2. SPP1+ TAMs: Identification and Developmental Origins

2.1. Identification: How to Recognize SPP1+ TAMs

With the progress of new technologies such as scRNA-seq and spatial transcriptomics, more and more studies have found a TAM subgroup characterized by high SPP1 expression, called SPP1+ TAMs.

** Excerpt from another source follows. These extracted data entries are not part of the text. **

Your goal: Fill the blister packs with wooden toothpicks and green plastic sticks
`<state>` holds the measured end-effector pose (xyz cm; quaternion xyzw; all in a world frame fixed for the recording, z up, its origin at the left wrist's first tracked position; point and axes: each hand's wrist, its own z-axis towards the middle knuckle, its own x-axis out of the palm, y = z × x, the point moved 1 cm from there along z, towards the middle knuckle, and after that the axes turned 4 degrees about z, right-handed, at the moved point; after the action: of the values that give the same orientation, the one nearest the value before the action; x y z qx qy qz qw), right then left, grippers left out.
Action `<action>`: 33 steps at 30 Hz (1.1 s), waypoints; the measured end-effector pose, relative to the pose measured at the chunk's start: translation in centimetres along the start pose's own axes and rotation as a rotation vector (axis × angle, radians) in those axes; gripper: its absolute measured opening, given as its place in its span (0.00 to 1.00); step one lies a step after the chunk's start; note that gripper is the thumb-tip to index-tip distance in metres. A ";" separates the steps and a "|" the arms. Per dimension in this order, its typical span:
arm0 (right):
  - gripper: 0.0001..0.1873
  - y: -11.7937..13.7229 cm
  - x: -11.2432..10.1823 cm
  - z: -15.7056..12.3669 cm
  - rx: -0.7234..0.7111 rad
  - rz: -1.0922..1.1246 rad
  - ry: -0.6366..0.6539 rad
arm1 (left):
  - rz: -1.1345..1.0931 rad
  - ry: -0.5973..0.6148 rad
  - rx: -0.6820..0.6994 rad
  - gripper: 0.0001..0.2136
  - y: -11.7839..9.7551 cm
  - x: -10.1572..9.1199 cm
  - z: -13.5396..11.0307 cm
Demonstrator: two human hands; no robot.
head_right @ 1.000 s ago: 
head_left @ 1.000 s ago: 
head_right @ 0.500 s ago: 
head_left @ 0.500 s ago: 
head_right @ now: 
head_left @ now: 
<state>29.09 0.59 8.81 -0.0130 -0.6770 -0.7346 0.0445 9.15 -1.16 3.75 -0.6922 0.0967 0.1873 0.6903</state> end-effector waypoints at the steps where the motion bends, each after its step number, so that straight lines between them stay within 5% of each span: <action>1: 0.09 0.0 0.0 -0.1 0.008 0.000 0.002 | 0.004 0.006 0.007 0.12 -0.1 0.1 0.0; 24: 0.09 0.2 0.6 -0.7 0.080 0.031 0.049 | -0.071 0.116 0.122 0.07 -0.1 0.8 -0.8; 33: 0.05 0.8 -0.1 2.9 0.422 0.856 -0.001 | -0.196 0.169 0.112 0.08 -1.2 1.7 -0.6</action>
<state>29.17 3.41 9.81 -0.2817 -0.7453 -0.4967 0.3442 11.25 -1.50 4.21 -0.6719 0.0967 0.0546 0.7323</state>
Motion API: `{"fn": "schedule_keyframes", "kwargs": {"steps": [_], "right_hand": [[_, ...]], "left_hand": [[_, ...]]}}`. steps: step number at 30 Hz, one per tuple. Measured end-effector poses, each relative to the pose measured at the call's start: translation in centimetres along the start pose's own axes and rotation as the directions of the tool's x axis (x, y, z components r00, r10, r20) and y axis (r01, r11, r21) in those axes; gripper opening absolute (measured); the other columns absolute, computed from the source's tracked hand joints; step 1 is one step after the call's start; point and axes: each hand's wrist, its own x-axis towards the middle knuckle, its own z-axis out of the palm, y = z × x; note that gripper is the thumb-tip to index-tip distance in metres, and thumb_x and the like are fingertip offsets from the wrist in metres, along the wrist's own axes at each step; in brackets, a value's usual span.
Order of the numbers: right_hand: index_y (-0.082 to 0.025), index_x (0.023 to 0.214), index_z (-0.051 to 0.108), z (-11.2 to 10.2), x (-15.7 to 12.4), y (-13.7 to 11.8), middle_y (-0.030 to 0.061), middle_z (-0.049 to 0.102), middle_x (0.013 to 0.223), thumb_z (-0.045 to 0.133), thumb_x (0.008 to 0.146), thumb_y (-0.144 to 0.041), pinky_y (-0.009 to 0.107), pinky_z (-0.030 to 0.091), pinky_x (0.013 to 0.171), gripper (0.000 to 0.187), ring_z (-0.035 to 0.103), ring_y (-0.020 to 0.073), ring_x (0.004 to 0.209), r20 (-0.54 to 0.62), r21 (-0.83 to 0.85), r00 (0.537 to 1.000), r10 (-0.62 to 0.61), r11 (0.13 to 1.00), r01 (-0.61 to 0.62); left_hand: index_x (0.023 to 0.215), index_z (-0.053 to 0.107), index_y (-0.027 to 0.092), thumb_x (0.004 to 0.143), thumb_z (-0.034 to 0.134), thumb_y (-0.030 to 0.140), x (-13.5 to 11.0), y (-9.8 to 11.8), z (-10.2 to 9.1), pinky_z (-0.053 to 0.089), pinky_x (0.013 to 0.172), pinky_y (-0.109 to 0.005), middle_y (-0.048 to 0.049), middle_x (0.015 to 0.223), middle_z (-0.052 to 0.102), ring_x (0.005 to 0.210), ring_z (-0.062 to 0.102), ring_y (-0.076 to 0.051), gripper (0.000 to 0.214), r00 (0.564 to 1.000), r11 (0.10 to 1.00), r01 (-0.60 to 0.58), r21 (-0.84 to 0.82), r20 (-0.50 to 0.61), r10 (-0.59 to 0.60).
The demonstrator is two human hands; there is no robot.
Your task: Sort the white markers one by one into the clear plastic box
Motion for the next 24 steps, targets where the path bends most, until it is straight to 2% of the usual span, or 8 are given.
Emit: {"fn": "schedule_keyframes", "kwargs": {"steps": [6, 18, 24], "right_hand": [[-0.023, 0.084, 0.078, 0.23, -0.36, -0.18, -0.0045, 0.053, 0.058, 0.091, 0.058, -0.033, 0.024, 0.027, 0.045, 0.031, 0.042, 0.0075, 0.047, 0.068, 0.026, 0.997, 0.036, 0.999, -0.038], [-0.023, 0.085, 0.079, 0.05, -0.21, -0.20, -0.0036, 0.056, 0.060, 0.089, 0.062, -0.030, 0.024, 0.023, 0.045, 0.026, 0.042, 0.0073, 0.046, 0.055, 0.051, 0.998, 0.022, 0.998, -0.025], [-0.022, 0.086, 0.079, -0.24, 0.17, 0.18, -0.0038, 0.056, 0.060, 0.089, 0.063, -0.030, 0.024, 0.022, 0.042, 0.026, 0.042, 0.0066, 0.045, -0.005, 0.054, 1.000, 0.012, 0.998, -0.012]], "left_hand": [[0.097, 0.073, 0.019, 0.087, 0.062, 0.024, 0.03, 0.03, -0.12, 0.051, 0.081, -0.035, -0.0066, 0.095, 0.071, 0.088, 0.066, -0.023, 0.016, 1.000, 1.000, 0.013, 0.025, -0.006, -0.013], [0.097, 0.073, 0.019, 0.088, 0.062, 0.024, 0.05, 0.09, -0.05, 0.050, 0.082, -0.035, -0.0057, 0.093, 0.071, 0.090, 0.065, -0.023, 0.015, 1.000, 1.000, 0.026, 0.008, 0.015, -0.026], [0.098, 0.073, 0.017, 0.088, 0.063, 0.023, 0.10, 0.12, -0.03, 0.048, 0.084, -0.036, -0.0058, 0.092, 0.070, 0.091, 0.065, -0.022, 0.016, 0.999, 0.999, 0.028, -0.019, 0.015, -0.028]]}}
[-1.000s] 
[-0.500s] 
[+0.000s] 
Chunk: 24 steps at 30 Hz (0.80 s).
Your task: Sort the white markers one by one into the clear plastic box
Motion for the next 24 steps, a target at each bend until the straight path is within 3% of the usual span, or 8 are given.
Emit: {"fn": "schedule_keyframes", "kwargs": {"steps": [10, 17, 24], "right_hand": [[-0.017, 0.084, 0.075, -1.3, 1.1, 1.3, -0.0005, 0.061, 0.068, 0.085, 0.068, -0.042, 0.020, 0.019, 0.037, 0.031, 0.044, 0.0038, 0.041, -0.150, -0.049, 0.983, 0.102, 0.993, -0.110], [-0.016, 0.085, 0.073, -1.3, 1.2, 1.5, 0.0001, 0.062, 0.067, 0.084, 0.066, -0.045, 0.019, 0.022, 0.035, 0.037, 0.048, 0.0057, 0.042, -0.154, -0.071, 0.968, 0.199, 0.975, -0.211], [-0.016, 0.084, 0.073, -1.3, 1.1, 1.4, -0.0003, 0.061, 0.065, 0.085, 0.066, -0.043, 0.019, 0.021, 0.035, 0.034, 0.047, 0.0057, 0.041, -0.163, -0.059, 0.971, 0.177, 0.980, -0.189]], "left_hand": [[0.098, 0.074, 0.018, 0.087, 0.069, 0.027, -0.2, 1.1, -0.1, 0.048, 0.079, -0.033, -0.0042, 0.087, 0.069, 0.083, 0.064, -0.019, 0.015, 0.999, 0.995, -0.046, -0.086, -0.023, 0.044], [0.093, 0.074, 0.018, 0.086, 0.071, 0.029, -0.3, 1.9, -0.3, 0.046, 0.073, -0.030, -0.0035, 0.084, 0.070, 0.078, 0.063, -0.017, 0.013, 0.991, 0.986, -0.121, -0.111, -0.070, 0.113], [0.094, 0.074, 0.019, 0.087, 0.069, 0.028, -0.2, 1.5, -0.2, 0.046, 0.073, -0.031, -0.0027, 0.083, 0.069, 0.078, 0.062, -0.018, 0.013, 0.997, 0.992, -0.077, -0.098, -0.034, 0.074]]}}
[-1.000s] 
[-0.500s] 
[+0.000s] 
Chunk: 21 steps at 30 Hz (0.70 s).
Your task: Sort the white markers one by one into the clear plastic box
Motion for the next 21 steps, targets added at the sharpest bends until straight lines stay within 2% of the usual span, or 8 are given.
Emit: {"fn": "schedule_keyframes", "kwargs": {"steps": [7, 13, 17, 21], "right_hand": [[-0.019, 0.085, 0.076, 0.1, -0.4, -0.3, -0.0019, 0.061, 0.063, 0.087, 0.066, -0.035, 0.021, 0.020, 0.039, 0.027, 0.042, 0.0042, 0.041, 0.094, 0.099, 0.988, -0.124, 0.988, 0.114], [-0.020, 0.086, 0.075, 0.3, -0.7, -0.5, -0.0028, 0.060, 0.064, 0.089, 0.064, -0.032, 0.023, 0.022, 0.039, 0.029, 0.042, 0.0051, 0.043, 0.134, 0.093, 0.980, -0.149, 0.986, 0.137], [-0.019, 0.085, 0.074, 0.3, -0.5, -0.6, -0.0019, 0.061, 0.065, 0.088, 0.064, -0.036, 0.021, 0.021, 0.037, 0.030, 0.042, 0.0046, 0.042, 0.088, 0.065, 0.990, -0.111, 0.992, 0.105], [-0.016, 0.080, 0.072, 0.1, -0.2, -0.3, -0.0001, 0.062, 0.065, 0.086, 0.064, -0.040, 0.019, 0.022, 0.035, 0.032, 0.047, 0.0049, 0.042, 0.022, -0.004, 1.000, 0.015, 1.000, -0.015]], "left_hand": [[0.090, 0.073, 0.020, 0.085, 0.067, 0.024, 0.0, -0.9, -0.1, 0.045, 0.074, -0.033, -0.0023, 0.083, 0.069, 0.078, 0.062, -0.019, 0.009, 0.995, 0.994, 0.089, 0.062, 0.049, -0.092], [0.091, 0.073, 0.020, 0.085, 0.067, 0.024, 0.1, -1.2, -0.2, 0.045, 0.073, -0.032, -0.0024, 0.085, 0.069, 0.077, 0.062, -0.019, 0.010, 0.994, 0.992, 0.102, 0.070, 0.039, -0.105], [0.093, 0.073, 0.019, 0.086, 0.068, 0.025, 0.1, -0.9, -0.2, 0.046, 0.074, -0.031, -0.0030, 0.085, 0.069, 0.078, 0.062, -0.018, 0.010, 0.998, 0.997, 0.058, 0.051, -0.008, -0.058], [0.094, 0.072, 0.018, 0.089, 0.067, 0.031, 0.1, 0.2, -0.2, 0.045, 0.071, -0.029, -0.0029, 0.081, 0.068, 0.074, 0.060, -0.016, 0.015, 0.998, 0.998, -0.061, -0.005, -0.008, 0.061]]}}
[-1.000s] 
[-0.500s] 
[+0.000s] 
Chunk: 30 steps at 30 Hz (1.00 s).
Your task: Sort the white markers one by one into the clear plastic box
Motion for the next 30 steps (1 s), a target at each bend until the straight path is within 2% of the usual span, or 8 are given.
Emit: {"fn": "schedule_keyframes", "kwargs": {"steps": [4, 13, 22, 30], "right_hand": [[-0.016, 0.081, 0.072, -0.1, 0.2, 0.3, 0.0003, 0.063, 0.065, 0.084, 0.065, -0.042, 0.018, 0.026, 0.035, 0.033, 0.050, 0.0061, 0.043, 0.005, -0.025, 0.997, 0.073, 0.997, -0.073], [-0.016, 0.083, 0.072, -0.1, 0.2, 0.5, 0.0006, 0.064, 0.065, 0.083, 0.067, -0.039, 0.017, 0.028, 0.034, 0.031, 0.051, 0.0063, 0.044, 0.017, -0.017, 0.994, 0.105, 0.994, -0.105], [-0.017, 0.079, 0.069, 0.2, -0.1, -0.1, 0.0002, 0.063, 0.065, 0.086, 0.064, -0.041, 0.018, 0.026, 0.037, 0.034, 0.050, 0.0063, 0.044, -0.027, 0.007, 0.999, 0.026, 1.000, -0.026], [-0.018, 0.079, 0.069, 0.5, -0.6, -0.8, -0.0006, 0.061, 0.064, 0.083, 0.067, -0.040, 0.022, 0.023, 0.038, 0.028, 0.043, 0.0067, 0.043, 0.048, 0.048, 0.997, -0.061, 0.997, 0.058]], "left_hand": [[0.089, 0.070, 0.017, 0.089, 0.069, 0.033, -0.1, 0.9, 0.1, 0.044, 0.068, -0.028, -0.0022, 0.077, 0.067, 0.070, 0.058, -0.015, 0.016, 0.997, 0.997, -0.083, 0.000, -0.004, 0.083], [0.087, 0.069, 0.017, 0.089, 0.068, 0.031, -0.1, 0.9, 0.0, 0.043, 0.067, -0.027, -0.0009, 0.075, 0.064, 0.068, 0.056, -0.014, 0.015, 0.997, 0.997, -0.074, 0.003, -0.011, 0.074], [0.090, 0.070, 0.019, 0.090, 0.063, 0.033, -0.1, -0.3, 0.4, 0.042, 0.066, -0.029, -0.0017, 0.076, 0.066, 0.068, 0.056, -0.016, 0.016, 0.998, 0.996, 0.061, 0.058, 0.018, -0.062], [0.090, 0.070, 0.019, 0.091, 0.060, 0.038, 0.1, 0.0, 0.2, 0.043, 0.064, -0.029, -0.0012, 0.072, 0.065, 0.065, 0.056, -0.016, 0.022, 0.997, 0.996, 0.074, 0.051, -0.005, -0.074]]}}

Therefore, high SPP1 expression serves as the core molecular marker for SPP1+ TAMs [20,21]. SPP1 is a secreted glycoprotein that plays a broad role in cell adhesion, signal transduction, immune regulation, and tissue remodeling [22,23]. In the TME, SPP1 is mainly secreted by macrophages [24,25]. The expression level of SPP1 is usually strongly associated with tumor progression, immune evasion, and a poor prognosis [26]. In addition to SPP1, SPP1+ TAMs usually express a series of genes related to immunosuppression and matrix remodeling, such as APOE, APOC2, FN1, VEGFA, MMP9, GPNMB and FABP1 [27,28,29,30,31,32,33]. These molecules collectively constitute a functional barcode for SPP1+ TAMs, enabling their distinction from other macrophage subsets, particularly the pro-inflammatory CXCL9+ TAMs.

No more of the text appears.